#### WHAT YOU NEED TO DO:
The number needed is how many lines of the data hold the string "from". Give that number and nothing more.

#### DATASET SECTION:
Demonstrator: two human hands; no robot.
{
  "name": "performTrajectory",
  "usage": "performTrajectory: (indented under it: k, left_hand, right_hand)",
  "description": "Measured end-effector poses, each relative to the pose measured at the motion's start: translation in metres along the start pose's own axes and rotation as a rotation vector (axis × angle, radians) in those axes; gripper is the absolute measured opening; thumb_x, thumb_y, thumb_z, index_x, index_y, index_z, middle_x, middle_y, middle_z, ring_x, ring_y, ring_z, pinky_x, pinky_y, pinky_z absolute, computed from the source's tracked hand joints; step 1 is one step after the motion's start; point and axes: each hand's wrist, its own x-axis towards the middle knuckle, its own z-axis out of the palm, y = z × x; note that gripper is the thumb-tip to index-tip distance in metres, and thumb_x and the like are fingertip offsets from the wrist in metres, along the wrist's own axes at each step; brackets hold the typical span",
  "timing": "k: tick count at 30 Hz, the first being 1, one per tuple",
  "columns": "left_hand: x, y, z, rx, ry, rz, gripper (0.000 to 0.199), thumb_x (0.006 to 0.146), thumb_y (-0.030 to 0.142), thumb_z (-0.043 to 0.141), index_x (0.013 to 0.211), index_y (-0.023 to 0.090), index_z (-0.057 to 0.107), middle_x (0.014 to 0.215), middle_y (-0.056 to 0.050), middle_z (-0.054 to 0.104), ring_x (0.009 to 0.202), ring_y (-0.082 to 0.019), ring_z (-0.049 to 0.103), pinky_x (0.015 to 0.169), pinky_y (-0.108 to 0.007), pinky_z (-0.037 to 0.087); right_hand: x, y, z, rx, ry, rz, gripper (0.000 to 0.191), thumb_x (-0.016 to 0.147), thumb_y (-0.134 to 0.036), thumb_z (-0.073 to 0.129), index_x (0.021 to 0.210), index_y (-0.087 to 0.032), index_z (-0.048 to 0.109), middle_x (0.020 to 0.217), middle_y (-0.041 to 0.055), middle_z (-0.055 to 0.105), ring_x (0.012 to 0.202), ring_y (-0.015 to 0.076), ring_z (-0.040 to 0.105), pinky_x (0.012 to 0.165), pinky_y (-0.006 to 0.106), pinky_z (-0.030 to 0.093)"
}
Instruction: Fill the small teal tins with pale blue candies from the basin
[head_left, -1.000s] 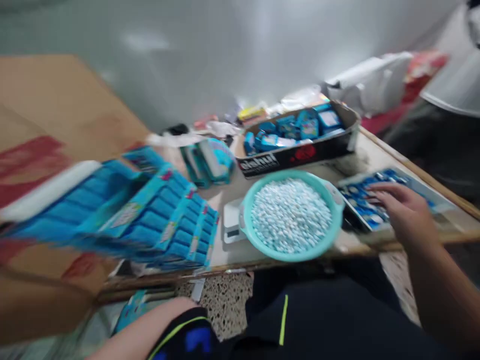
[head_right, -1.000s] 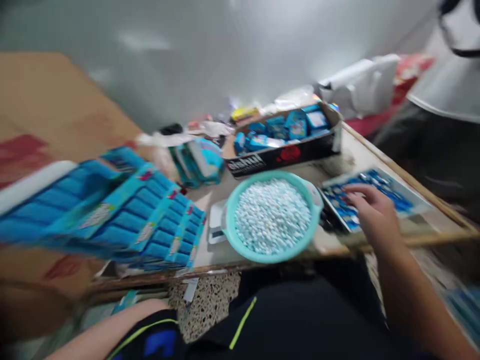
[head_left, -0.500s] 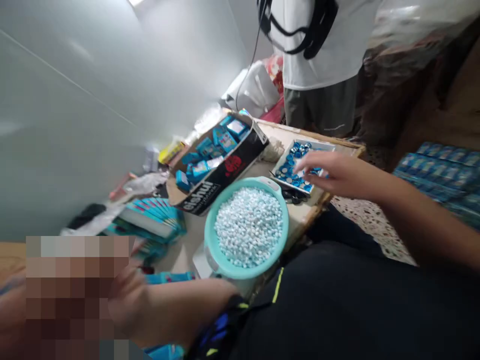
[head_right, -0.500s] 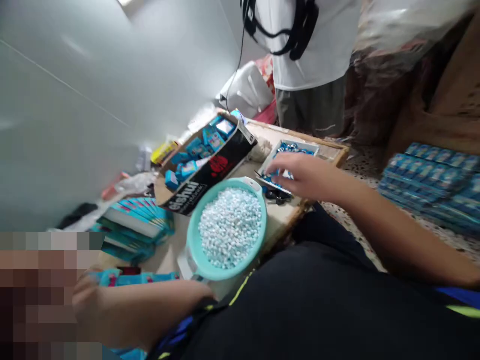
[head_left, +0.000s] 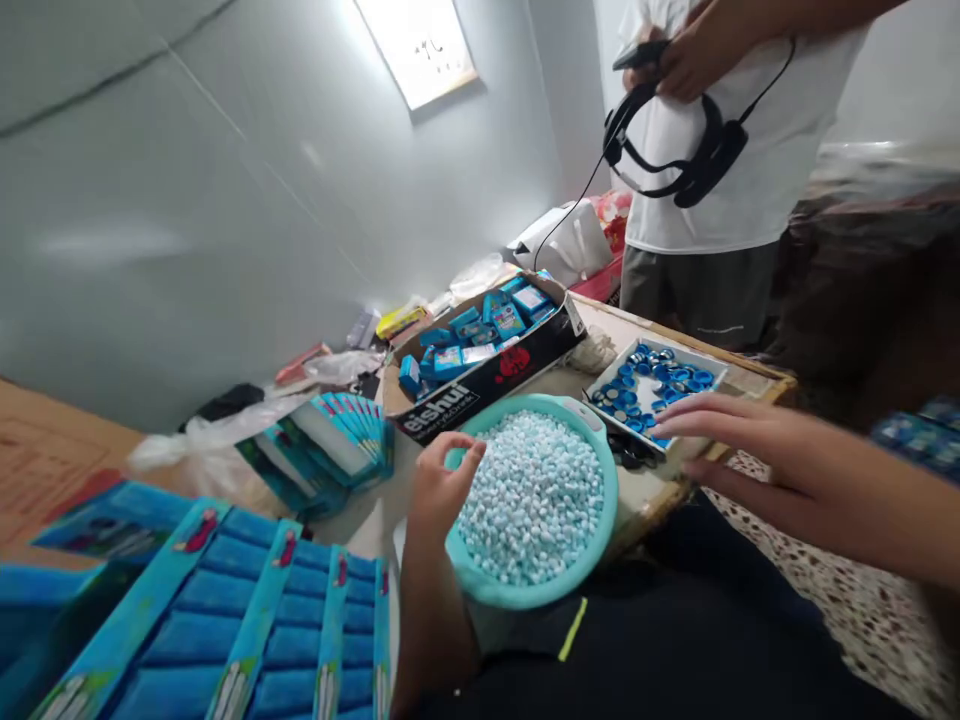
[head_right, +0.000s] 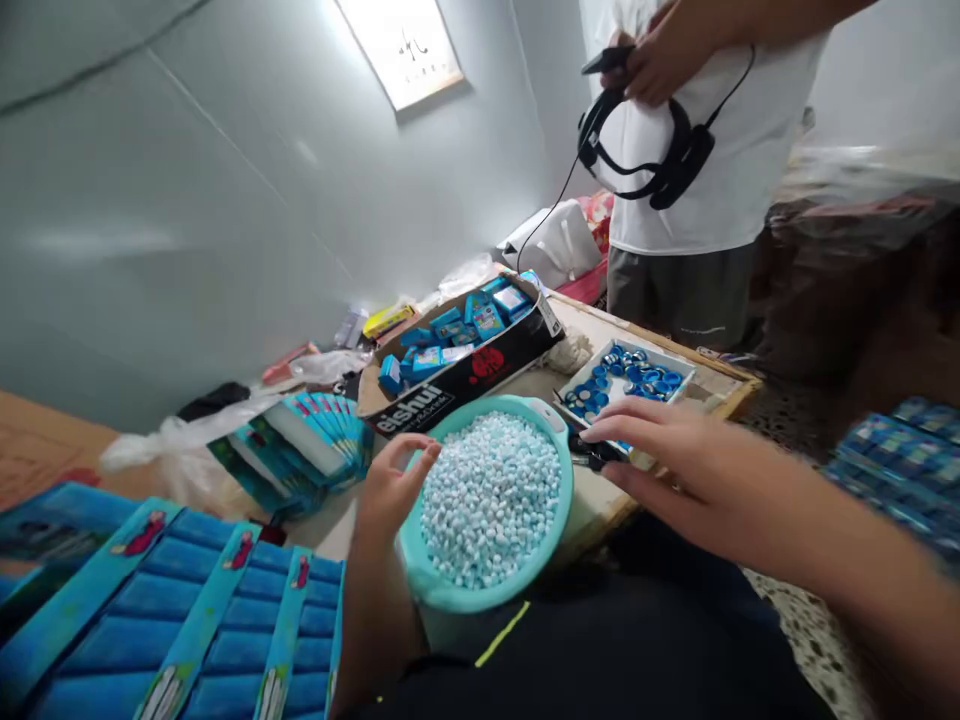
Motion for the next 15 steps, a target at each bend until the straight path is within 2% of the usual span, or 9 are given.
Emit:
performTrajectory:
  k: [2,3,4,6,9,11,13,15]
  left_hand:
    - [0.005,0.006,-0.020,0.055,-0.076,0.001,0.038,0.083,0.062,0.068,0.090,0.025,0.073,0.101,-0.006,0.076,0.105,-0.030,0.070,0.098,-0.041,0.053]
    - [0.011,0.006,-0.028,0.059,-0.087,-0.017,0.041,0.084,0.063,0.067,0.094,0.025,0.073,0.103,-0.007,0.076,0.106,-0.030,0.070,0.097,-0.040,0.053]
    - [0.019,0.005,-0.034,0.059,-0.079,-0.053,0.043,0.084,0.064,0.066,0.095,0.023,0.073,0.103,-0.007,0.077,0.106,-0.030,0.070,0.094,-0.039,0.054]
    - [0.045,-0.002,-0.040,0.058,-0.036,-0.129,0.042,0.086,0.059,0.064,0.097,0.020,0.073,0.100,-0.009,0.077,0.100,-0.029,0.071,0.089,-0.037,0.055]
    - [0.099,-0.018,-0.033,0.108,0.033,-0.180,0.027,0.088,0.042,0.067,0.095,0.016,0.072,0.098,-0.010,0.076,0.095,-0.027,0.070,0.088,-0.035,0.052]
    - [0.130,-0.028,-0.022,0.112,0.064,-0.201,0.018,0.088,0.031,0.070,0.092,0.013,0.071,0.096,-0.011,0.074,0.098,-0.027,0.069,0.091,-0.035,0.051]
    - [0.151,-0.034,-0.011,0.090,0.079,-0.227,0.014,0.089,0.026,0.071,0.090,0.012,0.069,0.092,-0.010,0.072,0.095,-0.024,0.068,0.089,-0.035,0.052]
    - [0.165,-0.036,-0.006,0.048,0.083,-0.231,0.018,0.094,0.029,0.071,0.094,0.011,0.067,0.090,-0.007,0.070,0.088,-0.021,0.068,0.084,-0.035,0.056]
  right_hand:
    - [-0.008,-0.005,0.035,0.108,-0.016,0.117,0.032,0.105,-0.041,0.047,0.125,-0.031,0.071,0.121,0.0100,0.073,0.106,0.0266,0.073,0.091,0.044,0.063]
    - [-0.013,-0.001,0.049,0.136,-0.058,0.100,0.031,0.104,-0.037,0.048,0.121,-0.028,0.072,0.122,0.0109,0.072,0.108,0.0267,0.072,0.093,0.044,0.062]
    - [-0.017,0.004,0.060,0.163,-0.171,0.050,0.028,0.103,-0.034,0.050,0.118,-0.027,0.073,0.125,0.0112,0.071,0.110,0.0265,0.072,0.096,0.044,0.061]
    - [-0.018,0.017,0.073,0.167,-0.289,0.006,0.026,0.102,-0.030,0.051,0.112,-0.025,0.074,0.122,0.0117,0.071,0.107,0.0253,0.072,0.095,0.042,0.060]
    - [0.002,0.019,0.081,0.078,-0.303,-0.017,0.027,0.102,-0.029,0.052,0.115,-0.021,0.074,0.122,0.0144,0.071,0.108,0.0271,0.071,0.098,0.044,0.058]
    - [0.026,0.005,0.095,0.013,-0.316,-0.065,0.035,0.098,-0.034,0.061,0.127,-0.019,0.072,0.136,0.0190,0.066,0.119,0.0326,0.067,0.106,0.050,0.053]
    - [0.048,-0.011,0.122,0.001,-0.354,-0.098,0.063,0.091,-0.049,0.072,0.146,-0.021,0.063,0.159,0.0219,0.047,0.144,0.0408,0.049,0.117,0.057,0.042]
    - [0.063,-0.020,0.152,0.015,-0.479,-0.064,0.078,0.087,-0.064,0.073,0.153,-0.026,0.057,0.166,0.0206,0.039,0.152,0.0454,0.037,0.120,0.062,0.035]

#### ANSWER SPACE:
2